Sunday, November 19, 2023

Magic of Maui

 As Maui reopens for tourism after the devastating fires, I decided to look back at photos from our visit a couple of years ago. Reminiscing makes me want to return in another year or two to enjoy beautiful scenery, beaches, and new adventures.

Larry on our tour of several beaches

Beautiful beaches

Soon after arriving, we drove along the northwest coast and explored several beaches including Fleming Beach Park and Honolua Bay, where we walked through overgrown vegetation to the water.

Trails to the beach can involve walking through jungle-like areas.

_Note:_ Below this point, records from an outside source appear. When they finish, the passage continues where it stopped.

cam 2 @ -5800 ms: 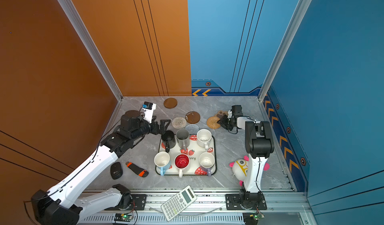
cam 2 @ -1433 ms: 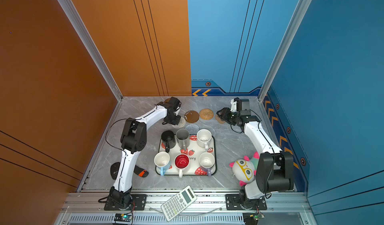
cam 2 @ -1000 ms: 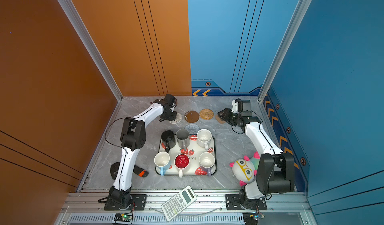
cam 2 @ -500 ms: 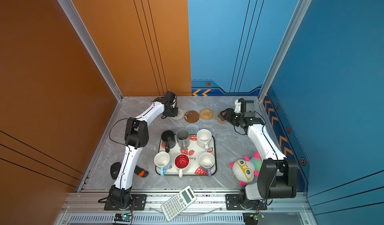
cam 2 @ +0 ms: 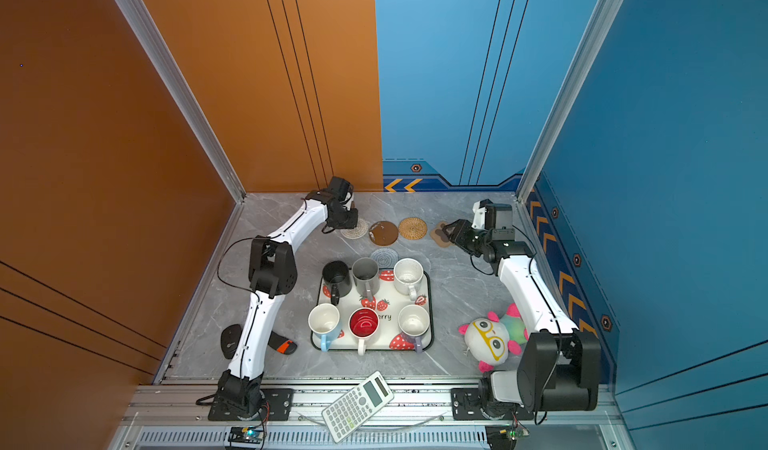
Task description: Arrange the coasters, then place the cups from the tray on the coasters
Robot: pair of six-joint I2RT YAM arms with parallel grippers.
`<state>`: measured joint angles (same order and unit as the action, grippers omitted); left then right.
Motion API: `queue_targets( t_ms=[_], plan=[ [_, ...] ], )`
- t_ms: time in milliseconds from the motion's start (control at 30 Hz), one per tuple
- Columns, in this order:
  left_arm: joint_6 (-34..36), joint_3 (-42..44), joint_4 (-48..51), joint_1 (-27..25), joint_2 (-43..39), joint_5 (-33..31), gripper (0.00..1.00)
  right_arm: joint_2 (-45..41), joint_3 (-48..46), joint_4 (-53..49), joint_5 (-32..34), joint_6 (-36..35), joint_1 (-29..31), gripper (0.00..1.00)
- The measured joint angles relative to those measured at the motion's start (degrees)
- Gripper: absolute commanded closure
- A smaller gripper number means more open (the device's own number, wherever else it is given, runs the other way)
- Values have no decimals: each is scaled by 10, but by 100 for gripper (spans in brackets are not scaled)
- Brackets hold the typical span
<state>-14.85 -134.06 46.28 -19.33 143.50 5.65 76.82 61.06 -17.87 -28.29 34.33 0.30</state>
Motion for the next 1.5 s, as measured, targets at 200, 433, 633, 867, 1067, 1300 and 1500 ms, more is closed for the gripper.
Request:
queue_targets(
  t_ms=[200,433,633,867,1067,1300,1500],
  plan=[
    [11,10,3,-45,-62,41,80,-20,-7,-2,0,0,-9,52],
    [45,29,29,-127,-69,96,82,-20,-24,-2,-4,0,-9,52],
    [63,29,65,-141,-37,114,82,-25,-30,-2,-5,0,-10,52],
    [76,29,90,-127,-3,111,86,-28,-36,-1,-7,0,-10,52],
    [76,28,93,-119,16,110,88,-27,-41,-1,-7,0,-10,52],
    [75,12,97,-117,26,97,89,-27,-47,1,-13,0,-11,52],
    [66,-19,97,-106,44,95,90,-27,-52,5,-15,0,-17,52]
  ],
)
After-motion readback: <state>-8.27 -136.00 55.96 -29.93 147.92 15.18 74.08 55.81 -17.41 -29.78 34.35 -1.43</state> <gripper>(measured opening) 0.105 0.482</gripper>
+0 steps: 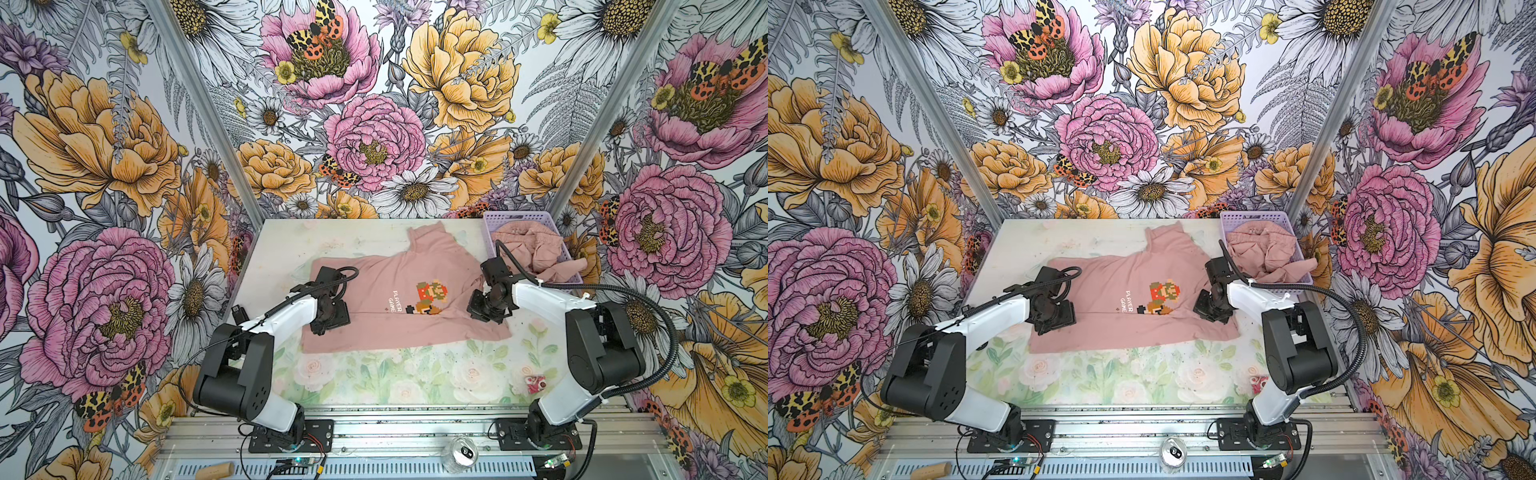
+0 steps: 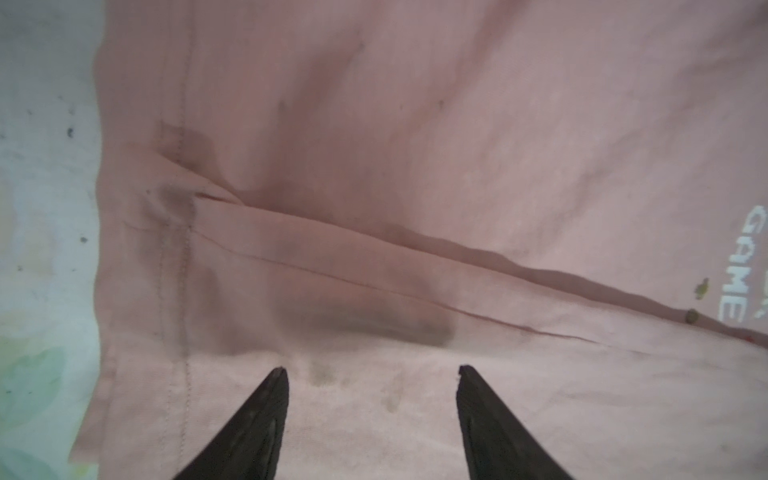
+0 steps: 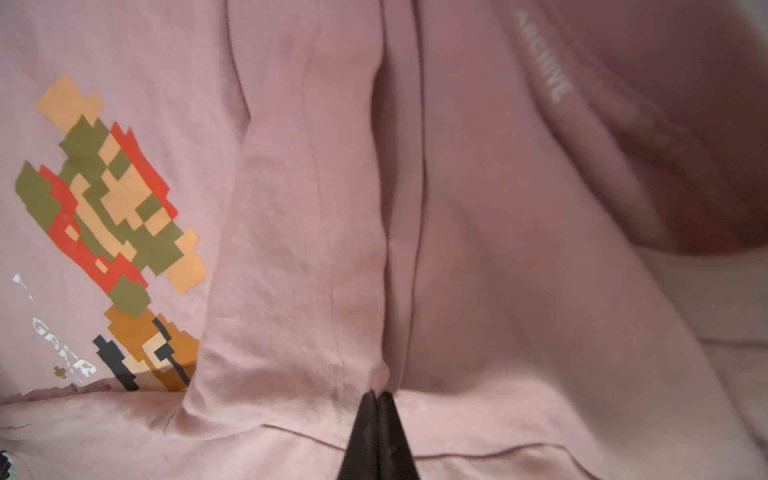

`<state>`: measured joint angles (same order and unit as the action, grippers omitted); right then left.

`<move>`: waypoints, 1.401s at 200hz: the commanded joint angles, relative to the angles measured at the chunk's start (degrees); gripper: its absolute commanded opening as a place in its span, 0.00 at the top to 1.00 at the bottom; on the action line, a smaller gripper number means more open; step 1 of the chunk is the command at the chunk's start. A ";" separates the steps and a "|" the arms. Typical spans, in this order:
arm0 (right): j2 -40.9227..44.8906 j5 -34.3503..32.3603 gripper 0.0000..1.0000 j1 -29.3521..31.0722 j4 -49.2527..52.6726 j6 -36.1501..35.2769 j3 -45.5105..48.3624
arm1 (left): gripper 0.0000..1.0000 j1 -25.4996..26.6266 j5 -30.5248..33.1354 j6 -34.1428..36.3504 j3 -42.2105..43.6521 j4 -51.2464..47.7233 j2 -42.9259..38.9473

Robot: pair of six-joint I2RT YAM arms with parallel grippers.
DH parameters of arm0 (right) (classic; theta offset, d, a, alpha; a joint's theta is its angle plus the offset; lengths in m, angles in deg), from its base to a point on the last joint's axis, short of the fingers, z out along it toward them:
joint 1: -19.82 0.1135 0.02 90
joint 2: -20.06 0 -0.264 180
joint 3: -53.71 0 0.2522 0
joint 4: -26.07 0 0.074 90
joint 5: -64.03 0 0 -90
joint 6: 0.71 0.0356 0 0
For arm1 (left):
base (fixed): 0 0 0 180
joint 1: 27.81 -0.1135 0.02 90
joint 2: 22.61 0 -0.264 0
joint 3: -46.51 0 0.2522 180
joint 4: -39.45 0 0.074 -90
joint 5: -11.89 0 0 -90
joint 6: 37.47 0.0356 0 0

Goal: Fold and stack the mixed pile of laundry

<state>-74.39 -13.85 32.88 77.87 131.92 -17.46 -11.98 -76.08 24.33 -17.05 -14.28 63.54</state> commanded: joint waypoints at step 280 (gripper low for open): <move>-24.52 2.25 1.00 6.31 2.03 -9.63 -35.90 | 0.36 0.31 -3.60 -1.06 2.47 1.99 0.84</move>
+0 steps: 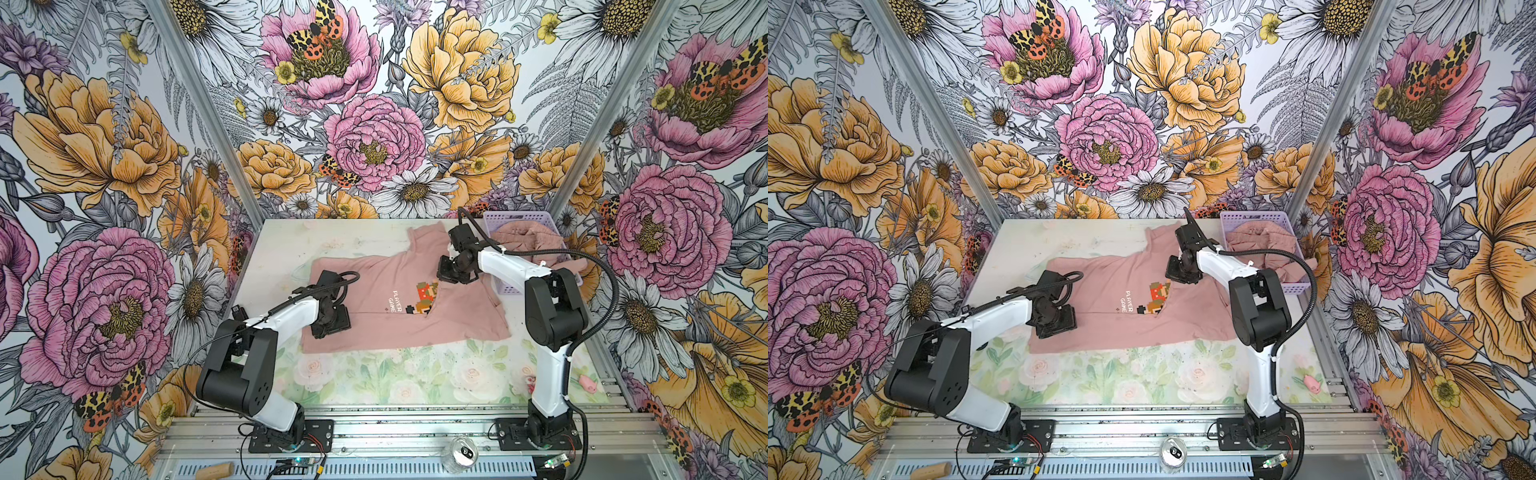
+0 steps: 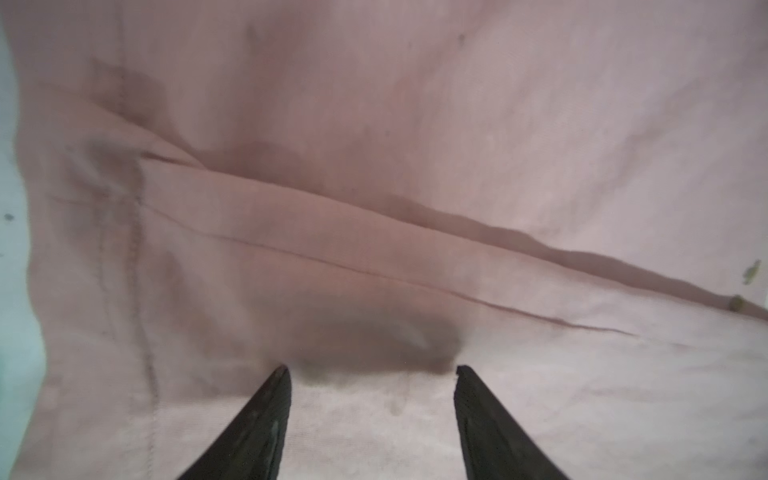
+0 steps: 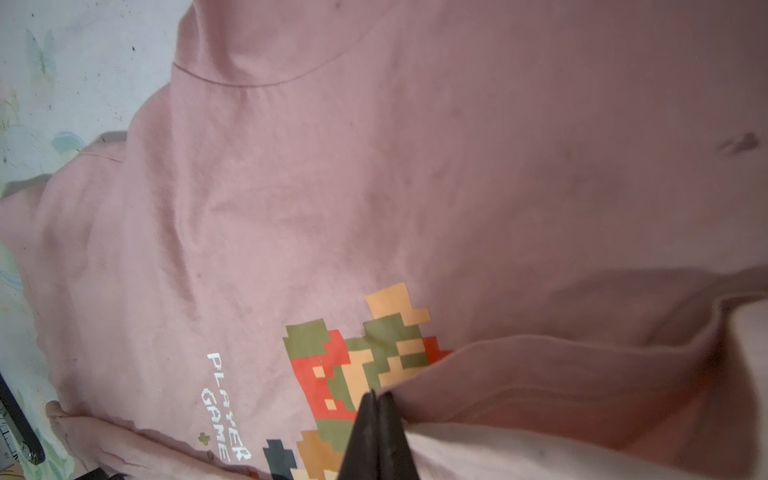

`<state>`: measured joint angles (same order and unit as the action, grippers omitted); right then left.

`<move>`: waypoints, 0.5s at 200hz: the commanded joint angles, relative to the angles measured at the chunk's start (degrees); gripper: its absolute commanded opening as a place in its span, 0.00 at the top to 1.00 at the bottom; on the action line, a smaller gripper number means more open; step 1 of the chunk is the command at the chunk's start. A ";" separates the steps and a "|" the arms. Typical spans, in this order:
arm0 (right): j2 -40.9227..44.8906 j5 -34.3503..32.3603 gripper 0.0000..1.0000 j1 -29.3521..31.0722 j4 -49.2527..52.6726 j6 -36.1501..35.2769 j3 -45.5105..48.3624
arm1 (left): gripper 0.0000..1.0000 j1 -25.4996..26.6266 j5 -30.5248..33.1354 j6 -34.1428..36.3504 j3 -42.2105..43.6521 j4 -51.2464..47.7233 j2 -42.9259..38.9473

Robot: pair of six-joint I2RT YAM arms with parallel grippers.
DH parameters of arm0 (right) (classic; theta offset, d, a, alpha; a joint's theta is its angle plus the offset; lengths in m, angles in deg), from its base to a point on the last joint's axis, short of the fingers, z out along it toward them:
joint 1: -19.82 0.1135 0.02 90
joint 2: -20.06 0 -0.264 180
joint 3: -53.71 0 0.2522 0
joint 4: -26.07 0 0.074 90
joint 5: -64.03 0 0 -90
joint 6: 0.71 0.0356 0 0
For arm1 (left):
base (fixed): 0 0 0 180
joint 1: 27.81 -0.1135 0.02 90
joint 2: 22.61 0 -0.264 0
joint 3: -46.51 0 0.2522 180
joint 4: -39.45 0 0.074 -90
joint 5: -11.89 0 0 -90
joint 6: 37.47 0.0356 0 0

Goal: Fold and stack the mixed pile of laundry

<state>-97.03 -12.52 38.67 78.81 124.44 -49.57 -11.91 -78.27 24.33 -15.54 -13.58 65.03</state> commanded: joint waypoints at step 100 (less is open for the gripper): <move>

Surfers enjoyed big waves at another beach, while we hiked on promontories and paths featuring rugged coastal landscapes. Nakelele Blowhole was spouting fairly well since we arrived there near high tide.

Beverly perches on a rock ledge overlooking the ocean.

Road to Hana

Of course, we couldn’t be in Maui without driving the Road to Hana. We left early, planning for an all day adventure. Although we had done this drive many years prior, it’s a fascinating experience all over again. The Hana Highway is very narrow and curving with speed limits of 10-15 mph most of the way. Another challenge is that thick plant growth on both sides of the road somewhat restrict views of oncoming cars on the 14-mile stretch that includes 617 curves and 54 one-way bridges.

Waterfalls abound

We stopped to take pictures at waterfalls wherever parking was available. At Waikini Falls (also called Three Bears Falls) we snacked on the banana bread that we had bought at a roadside shop called Halfway to Hana. The black sand beach at Wai’anapanapa State Park was formed from polished volcanic rocks. Together with waves splashing against black lava cliffs, this park is an adventurer’s playground.

Black sand formed from volcanic rocks

Sunrise on Haleakala

Another favorite excursion is watching the sun rise from a 10,000 foot advantage of Haleakala volcano. It’s one of the most spectacular events ever experienced on our travels. Many years ago we had awakened at 2:00 a.m. to ride up the mountain in a van and then ride 37 miles down to sea level on bicycles.

Magnificent sunrise on Haleakala

On this visit, we chose a van for transportation up and down the mountain. It’s surprisingly cold before dawn because of the elevation, so we were bundled in jackets and blankets while waiting. When the golden rays of sunshine start to appear through the clouds the temperature rises about 20 degrees in a matter of minutes. After about an hour, streaks of yellow and pink lit up the horizon, and mountain peaks began to poke out. The brightness was almost blinding after being in darkness for so long.
The temperature is near freezing before sunrise.

Haleakala last erupted in 1620, so we felt safe from such activity. It is a shield volcano, a lake of lava with a cap over the top. Lava oozes out rather than forcing its way out in an explosion. Now, the crater has sunk leaving a big hole and a large valley due to erosion.

With more light, the crater is easily visible.

Ocean time

Landscapes on Lanai are filled with rocky precipices.

After that experience we were ready for sunshine and water spraying on our bodies. A full day excursion on a catamaran to remote Lanai Island filled the bill. From breakfast on the boat to snacks and drinks on the return trip, it was a fun day.
 Snorkeling, dolphins swimming nearby in shimmering blue water, a picnic lunch on shore, and a hike to Sweetheart Rock on Lanai rounded out the day’s adventures.
Because Lanai is somewhat remote, the beach is relatively untouched.


Almost every evening features beautiful sunsets.

And then there were the magnificent sunsets! Almost every evening brilliant sky colors and reflecting seascapes decorated the landscape. One evening we took a sunset cruise. Although the weather turned out to be overcast with dark clouds, the sunset was still amazing. With such gorgeous scenery, visiting Maui is definitely worthwhile (and there are plenty of golf courses to enjoy, too).
A sunset cruise provides reflections on the water.

If you can, plan a trip there in the future; it will help the island recover from the fires, and you’ll have memories for a lifetime.